== WHAT TO WORK ON ==
Your answer should consist of each line below that contains the string "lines".

== Segment start ==

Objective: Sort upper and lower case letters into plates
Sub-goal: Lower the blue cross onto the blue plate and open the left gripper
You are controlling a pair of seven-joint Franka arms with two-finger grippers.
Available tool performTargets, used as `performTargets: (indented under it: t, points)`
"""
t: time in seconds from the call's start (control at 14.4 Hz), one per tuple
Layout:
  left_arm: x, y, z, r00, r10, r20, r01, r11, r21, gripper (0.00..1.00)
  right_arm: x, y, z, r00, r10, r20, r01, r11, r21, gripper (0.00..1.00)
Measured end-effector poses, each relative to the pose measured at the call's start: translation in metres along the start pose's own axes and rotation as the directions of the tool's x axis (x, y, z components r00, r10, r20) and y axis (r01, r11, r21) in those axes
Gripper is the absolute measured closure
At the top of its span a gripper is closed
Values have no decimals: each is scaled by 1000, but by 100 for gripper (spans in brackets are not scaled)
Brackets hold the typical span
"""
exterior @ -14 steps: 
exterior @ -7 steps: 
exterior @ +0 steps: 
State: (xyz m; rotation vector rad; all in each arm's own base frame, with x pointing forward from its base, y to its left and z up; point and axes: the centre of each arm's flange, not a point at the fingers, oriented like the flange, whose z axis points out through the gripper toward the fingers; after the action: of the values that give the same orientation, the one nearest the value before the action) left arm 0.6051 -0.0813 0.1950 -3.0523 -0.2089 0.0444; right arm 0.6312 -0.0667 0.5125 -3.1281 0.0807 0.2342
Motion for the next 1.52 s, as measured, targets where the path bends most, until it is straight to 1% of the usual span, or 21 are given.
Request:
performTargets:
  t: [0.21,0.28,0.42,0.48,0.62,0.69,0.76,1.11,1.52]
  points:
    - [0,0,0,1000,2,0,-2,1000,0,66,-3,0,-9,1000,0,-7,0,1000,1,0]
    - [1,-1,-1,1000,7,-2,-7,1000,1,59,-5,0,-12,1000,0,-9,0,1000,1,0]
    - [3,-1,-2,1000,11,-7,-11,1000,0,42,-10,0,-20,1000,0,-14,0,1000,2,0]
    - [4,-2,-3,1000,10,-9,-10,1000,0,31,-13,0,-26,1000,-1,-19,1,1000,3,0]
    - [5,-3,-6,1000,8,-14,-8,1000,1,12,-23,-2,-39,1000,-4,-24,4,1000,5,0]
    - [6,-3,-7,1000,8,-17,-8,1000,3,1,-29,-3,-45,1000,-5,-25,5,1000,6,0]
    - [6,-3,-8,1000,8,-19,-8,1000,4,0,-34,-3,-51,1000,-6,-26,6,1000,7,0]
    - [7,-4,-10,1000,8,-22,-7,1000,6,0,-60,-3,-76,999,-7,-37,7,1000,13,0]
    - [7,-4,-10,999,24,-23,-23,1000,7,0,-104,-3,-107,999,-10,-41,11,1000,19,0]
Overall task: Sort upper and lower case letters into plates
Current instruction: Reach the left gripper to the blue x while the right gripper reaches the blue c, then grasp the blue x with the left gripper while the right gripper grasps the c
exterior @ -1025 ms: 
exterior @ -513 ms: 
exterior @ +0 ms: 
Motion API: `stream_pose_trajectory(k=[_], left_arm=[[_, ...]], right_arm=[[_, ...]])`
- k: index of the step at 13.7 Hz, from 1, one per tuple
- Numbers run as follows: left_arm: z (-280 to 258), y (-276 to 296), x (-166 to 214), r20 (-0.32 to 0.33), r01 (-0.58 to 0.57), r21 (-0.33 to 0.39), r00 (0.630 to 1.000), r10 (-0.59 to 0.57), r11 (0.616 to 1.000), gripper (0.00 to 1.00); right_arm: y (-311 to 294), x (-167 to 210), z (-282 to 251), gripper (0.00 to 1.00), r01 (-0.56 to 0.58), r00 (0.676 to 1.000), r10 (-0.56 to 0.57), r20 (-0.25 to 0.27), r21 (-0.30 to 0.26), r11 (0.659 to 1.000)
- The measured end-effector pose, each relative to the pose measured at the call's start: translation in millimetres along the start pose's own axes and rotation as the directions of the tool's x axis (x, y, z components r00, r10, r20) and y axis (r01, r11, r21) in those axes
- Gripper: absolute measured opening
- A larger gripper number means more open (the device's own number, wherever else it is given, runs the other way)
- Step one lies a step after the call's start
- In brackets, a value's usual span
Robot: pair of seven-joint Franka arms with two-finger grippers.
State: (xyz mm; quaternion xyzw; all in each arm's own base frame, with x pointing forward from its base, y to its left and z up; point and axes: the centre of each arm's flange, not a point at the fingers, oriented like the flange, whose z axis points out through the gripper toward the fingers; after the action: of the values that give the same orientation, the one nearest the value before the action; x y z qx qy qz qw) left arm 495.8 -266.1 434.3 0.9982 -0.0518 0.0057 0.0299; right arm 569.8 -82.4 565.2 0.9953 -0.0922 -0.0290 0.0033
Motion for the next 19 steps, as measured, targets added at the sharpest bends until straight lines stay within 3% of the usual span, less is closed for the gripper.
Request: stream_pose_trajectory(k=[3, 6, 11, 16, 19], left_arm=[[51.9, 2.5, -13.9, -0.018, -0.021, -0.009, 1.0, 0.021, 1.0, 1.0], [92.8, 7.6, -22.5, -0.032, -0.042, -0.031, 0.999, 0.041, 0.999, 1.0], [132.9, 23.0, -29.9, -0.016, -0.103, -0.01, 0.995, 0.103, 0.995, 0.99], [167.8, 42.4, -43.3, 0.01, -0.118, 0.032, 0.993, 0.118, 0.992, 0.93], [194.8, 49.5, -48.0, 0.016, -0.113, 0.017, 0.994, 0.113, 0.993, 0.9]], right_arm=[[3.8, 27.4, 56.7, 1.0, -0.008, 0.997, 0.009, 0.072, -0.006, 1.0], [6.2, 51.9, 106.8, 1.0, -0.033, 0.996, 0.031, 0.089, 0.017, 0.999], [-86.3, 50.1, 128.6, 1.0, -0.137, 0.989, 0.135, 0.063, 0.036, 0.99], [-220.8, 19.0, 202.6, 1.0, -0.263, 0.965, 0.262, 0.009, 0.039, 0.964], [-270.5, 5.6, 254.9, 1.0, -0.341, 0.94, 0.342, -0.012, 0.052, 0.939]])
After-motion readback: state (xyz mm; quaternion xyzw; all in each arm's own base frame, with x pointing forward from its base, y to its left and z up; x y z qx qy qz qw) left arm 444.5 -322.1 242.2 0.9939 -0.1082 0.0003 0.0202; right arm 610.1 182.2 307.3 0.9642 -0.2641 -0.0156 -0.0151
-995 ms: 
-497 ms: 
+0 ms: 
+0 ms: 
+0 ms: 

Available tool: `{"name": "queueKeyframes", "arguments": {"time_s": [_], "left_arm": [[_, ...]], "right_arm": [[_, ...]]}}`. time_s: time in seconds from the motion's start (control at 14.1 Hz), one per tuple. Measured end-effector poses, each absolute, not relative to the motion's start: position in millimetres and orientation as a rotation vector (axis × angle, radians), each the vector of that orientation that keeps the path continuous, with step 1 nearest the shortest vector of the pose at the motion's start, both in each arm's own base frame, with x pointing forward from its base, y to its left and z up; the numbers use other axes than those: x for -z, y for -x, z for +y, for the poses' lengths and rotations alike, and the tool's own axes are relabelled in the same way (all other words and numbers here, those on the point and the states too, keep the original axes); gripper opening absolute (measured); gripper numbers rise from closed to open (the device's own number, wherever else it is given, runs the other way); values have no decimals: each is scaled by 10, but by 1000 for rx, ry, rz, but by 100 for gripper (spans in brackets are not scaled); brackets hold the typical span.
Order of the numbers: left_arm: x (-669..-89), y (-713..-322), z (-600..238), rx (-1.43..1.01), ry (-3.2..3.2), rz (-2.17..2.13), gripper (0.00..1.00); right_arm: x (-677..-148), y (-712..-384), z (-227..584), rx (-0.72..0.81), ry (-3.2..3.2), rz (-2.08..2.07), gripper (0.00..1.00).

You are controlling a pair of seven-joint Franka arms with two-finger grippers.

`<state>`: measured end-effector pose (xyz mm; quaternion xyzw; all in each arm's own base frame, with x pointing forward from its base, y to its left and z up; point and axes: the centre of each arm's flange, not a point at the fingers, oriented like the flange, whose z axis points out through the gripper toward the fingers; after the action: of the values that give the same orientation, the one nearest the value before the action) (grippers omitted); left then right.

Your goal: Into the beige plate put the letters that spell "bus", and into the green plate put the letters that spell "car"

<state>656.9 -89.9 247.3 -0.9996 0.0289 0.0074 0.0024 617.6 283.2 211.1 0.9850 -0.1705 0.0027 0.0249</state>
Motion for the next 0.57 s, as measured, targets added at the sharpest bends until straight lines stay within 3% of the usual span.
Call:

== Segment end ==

== RESULT OF THE EXERCISE ==
Motion for the next 19 steps, as measured, targets added at the sharpest bends until straight lines stay within 3% of the usual span, less is closed for the gripper.
Motion for the next 0.57 s, as measured, targets added at the sharpest bends until straight lines stay within 3% of the usual span.

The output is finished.